Protester yells "shame on you" as Cardinal Donald Wuerl addresses priest sex abuse
Tensions erupted during a Catholic mass as the Archbishop of Washington, D.C. addressed the clergy sex abuse scandal. A protester interrupted Cardinal Donald Wuerl Sunday as he pleaded for loyalty to Pope Francis.
Wuerl has been facing calls to resign since a scathing grand jury report revealed abuses that occurred during his time as head of the Pittsburgh diocese. The heckler was reportedly upset with the Catholic Church's lack of transparency throughout decades of alleged sexual abuse. The disruption came when Cardinal Wuerl asked the congregation to keep Pope Francis in their prayers.
"Shame on you!" the protester yelled.
After the interruption during his Sunday sermon, Cardinal Wuerl apologized for how he and the Catholic Church handled the clergy sexual abuse scandal, reports CBS News' Nikki Battiste.

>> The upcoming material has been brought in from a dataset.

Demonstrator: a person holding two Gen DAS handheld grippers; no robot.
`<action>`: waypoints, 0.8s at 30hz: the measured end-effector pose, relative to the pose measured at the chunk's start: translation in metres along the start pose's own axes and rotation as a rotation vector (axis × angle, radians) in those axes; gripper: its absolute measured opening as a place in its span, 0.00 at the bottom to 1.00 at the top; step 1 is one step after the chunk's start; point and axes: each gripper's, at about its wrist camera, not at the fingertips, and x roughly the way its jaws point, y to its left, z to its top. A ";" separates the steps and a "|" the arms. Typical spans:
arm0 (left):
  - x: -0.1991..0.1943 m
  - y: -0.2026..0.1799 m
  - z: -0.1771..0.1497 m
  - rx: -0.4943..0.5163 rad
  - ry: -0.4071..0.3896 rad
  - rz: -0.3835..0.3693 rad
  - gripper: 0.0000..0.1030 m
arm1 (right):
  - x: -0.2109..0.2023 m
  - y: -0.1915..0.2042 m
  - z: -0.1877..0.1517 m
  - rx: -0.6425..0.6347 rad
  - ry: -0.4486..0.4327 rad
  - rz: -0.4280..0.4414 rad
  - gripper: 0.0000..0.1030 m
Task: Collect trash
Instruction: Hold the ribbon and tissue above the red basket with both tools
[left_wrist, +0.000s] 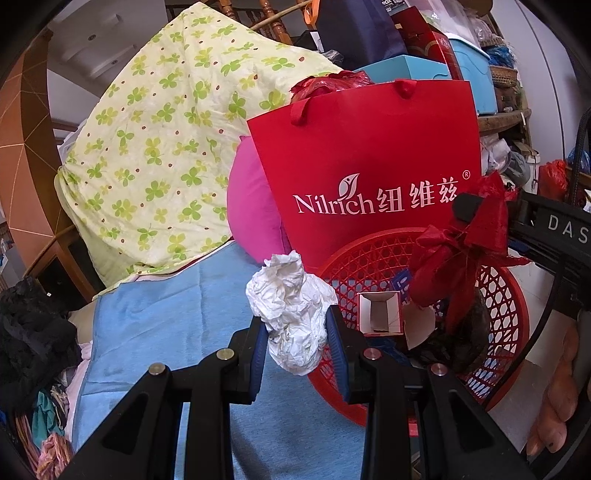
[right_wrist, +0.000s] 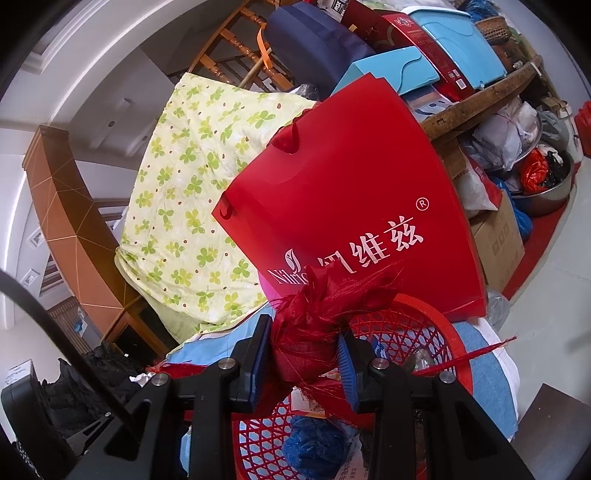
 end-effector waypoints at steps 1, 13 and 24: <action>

"Yes, my brothers and sisters, shame. I wish I could redo everything over these 30 years," Wuerl said.
Last month, a Pennsylvania grand jury report found more than 300 Catholic priests abused more than 1,000 children since 1947 in six state dioceses.
Wuerl was not accused of misconduct, but he did oversee the Pittsburgh diocese during the time several abuses occurred.
Battiste spoke to the embattled cardinal about the clergy abuse scandal last month.
"How does it feel knowing children were sexually abused at the hands of priests under your watch?" Battiste asked.
"We're very, very sorry this happened and that's why we've taken the steps to see that it doesn't go on," Wuerl replied.
The church now faces another hurdle as a former papal ambassador to the U.S. is calling for the pope to step down. Archbishop Carlo Maria Viganò alleges Pope Francis willingly took a 2015 meeting with controversial Kentucky clerk Kim Davis who drew criticism for refusing to issue same-sex marriage licenses. The Vatican has maintained Davis was snuck in by Viganò and the pope did not know who she was.
"It is completely unprecedented for an ambassador from the Holy See to publicly accuse the pope of something like this. The Catholic Church normally operates behind closed doors, we never hear about these kinds of controversies," said Candida Moss, a professor of theology at the University of Birmingham.
Some supporters of Pope Francis believe Archbishop Viganò represents a conservative sect of the church that doesn't support Pope Francis' emphasis on inclusion of the gay community.
In a press release Sunday, Cardinal Wuerl said: "Increasingly it is clear that he, the pope, is the object of concentrated attack."